→ **Task details**
Your answer is to be every line of the material that includes the string "bottle".

→ **Extracted material**
★ ★ ★ ★ ★ ★ ★

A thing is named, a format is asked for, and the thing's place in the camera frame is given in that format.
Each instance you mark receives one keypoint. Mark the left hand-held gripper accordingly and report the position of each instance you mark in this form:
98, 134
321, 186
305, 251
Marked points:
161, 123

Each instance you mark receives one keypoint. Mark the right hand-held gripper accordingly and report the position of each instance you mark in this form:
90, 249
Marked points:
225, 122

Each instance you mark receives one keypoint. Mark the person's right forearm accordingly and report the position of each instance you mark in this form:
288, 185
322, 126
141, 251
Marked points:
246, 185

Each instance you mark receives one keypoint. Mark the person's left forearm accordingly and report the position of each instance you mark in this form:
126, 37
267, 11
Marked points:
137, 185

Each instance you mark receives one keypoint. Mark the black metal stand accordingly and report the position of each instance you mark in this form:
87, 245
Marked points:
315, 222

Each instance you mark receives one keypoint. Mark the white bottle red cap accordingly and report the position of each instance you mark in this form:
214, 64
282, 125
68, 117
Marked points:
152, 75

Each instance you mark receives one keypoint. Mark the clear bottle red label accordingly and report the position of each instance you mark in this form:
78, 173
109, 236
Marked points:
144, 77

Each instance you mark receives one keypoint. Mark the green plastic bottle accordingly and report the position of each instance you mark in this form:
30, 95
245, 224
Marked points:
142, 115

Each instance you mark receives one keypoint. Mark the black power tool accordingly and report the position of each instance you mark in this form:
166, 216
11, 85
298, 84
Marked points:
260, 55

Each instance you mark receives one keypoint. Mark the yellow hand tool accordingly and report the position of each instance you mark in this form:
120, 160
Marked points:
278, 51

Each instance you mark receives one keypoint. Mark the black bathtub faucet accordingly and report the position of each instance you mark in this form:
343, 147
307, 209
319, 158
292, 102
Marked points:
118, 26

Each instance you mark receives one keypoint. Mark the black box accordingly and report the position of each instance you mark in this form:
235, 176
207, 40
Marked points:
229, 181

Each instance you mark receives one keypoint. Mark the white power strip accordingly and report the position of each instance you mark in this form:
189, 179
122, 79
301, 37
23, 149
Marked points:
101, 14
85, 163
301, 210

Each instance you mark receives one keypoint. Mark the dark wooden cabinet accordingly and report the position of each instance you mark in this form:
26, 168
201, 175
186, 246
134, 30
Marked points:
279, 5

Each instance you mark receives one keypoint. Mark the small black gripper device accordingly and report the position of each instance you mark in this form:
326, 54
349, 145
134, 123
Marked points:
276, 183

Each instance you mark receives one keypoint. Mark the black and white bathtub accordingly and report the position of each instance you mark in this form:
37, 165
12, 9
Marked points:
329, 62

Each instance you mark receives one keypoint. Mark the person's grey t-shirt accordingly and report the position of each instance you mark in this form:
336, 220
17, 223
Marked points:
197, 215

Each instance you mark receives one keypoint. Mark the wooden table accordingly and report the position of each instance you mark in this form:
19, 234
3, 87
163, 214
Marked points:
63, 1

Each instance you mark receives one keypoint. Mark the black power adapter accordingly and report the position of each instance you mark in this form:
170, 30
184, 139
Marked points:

★ ★ ★ ★ ★ ★ ★

→ **Response to this exercise**
Each instance you mark receives one keypoint. Mark the white bottle red cap accordingly and report the position of each instance you mark in this form:
Each instance you mark receives one keypoint. Mark the clear bottle red label accordingly and report the position of each instance you mark in this form:
Each instance you mark receives one keypoint. Mark the green plastic bottle accordingly and report the position of each instance you mark in this form:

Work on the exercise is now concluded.